# Instructions for the task
Omit every picture and return the rest of the data unaltered.

# Raw data
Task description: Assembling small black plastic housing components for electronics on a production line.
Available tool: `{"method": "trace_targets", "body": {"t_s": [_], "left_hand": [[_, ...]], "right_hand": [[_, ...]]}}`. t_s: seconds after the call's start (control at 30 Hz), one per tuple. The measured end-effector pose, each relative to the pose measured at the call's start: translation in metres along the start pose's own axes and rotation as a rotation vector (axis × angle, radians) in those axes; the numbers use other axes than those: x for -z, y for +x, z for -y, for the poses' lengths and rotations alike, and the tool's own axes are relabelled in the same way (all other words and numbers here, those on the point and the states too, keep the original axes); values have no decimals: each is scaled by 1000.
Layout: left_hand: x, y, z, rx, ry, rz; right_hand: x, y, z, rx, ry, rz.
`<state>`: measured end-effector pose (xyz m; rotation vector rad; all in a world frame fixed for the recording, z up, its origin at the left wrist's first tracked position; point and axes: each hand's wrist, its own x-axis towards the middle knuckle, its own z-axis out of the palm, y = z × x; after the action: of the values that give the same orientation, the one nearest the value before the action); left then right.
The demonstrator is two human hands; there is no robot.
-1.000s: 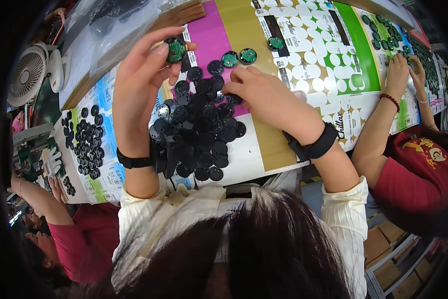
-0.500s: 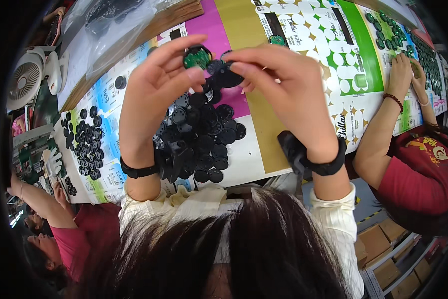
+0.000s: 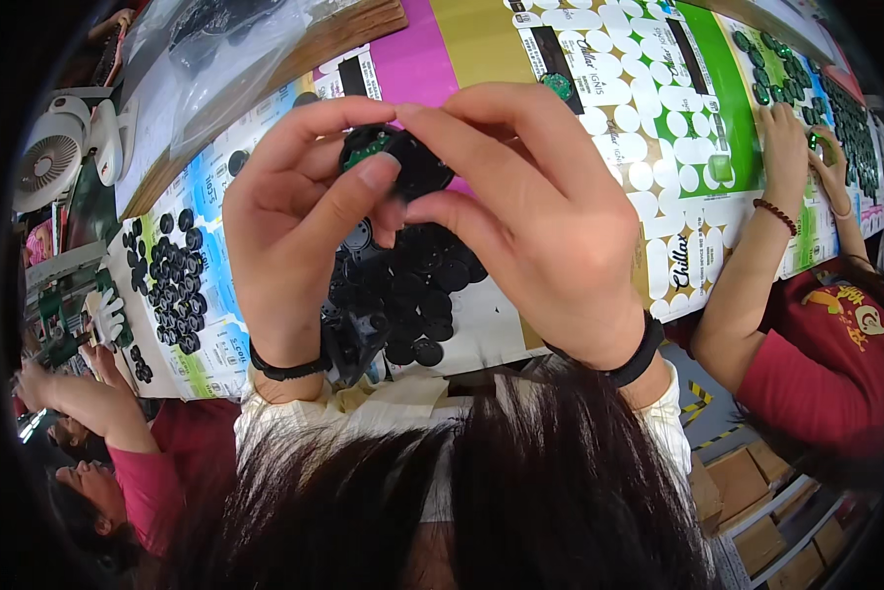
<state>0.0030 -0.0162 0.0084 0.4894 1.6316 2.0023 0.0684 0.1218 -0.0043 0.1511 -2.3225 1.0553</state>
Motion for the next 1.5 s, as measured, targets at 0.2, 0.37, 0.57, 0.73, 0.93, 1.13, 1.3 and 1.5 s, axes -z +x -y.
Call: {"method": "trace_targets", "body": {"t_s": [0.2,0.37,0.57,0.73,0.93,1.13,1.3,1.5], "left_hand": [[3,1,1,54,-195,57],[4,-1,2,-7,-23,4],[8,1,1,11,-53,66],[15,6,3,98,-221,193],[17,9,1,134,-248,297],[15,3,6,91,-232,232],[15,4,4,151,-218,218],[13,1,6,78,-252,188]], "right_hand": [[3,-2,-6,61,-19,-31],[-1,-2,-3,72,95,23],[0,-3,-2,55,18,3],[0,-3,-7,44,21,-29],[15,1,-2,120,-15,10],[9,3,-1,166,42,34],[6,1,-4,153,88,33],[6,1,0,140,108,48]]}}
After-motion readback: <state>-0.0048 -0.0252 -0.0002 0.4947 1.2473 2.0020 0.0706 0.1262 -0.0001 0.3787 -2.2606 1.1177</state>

# Solution
Task description: Assembling small black plastic housing components for electronics on a production line.
Available tool: `{"method": "trace_targets", "body": {"t_s": [_], "left_hand": [[_, ...]], "right_hand": [[_, ...]]}}`. t_s: seconds after the call's start (control at 30 Hz), one per tuple. The measured end-effector pose, each relative to the pose measured at the call's start: translation in metres along the start pose's own axes and rotation as a rotation vector (axis × angle, radians) in those axes; the numbers use other axes than those: x for -z, y for +x, z for -y, for the poses' lengths and rotations alike, and the tool's own axes are relabelled in the same way (all other words and numbers here, those on the point and the states too, keep the original axes); values have no decimals: each is scaled by 1000.
Layout: left_hand: x, y, z, rx, ry, rz; right_hand: x, y, z, rx, ry, rz.
`<state>`: measured end-effector pose (xyz m; rotation vector rad; all in a world frame fixed for the recording, z up, its origin at the left wrist's first tracked position; point and axes: each hand's wrist, its own x-axis towards the middle knuckle, its own z-axis out of the palm, y = z × x; after the action: of the values that give the same orientation, the one nearest the value before the action); left then right.
The demonstrator is two human hands; there is no robot.
-1.000s: 
-0.500s: 
+0.000s: 
<state>0.0030 -0.0162 0.0084 0.4894 1.6316 2.0023 0.0684 0.1218 -0.0043 0.1511 -2.3225 1.0553</state>
Motion for the next 1.5 s, as measured, targets at 0.2, 0.37, 0.57, 0.73, 0.93, 1.13, 1.3 and 1.5 s, axes -z +x -y.
Call: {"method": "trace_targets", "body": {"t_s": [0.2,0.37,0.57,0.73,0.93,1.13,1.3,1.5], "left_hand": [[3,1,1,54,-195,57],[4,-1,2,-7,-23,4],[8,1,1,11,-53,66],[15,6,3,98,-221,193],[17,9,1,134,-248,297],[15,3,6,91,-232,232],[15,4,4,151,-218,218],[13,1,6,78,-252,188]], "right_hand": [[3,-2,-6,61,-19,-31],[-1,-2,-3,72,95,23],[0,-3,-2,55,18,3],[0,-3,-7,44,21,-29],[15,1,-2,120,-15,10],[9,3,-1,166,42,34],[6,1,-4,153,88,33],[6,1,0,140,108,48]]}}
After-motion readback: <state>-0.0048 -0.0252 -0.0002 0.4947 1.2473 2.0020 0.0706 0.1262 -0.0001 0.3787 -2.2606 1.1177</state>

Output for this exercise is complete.